Salvati dal piatto

Attivist* cinesi per i diritti animali hanno portato a termine un’opera di liberazione di circa 2.000 gatti destinati ai ristoranti della provincia di Guangxi, dove sarebbero stati venduti come carne di coniglio.
Gli animali, probabilmente rapiti, stipati in strette gabbie ammassate sui camion che li stavano trasportando ai luoghi di destinazione, si trovavano in pessime condizioni e molti di loro riportavano cicatrici e graffi sul corpo.gatti cina
Ultimamente in Cina si è registrato un aumento degli atti di liberazione animale grazie all’impegno di molt* attivist* che si preoccupano di denunciare questi crimini e/o di dar vita ad azioni dirette.

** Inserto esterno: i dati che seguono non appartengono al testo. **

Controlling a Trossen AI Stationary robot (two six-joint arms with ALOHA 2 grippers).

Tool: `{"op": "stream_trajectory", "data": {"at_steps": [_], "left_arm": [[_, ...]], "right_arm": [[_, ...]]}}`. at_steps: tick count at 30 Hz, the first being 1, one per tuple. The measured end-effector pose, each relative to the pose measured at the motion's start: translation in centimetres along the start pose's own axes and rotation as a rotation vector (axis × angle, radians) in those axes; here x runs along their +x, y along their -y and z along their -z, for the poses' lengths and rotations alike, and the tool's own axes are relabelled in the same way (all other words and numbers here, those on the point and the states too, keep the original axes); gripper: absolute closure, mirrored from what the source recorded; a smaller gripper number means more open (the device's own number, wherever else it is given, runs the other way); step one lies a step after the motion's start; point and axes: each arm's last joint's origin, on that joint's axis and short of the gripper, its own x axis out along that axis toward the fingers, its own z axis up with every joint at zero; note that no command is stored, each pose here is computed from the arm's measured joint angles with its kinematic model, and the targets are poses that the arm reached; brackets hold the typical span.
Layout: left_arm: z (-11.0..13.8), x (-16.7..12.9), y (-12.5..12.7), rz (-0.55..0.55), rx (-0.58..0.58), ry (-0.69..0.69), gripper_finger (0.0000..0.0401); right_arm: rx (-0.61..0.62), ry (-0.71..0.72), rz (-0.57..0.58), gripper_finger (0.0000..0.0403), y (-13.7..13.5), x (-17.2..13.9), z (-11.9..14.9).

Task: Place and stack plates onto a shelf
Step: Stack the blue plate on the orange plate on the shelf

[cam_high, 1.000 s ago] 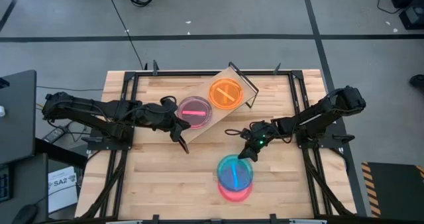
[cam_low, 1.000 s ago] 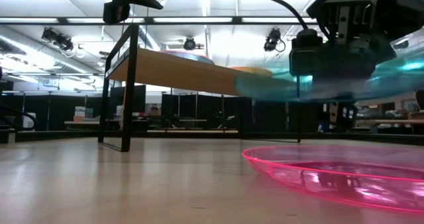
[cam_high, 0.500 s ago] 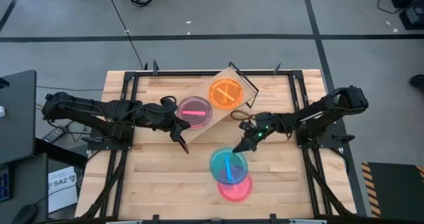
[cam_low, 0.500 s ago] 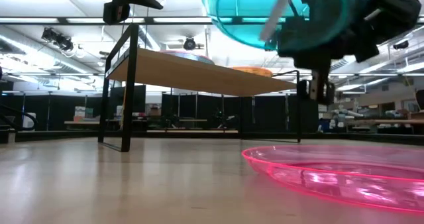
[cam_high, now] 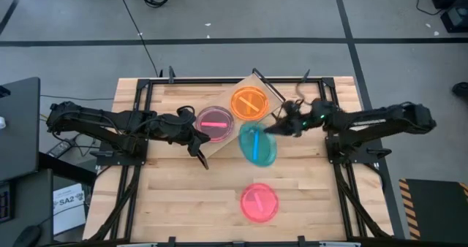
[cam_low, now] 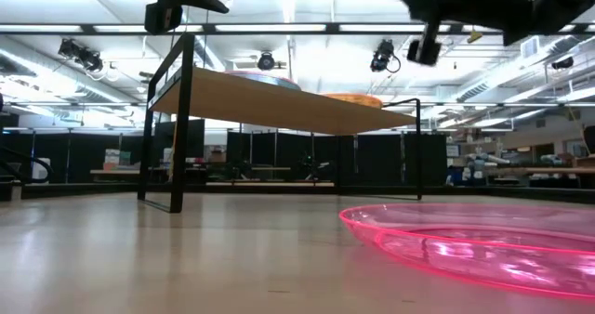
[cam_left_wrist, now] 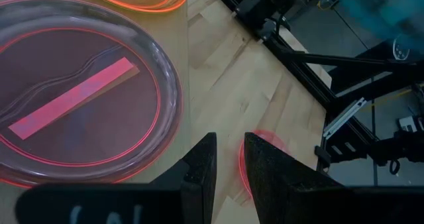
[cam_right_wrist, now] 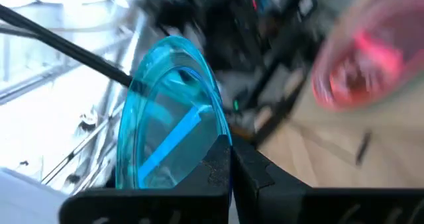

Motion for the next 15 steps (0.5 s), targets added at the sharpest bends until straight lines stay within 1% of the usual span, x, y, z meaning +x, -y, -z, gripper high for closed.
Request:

Lo scorso dicembre una dozzina di cani, che sarebbero stati usati per la sperimentazione animale nella provincia di Shaanxi, sono stati salvati, mentre all’inizio di quest’anno molt* attivist* si sono riuniti al Festival della carne di cane che ogni anno si svolge a Yulin, nella provincia di Guangxi, nel tentativo di salvare quanti più animali possibili dal macello.

Quanto sta accadendo dovrebbe anche servire per scacciare inutili quanto squallidi commenti razzisti che vedono spesso coinvolto proprio il popolo cinese, accusato di livelli di disumanità ben superiori ai nostri.
In occidente la cultura non prevede il consumo di carne di gatto o di cane, ma quella di maiale, manzo o pollo viene tranquillamente accettata e gli atti di schiavitù e morte inflitti a questi animali vengono considerati normalità, in quanto etichettati quali “animali da reddito”.
Prima di lasciarsi andare a giudizi razzisti che premono su una sorta di superiorità culturale, bisognerebbe preoccuparsi di debellare la schiavitù animale presente in “casa propria”, e per casa propria intendiamo anche prendere coscienza delle scelte che si fanno nel quotidiano, perché se si consuma con leggerezza un prodotto frutto dello sfruttamento di una qualsiasi specie animale, allora non si ha alcun diritto di giudicare un altro popolo.
Non c’è alcune differenza tra un cane, una maiale, una mucca, un pesce etc., sempre di esseri senzienti si tratta, e se si prova indignazione verso il consumo di carne proveniente da un animale che dalle nostre parti invece viene etichettato “da compagnia” bisognerebbe avere il buon gusto di farsi un esame di coscienza e dar vita a quel cambiamento personale che possa condurre verso il rispetto e la liberazione di ogni singola specie.
Questo discorso vale non soltanto per chi non mangia cani e gatti ma polli e pesci sì; si consideri ancora specista anche ogni vegano per i diritti animali che si indigna maggiormente davanti a un piatto di costine di cane piuttosto che di agnello. Prima di parlare degli errori degli altri, guardiamo dentro noi stessi.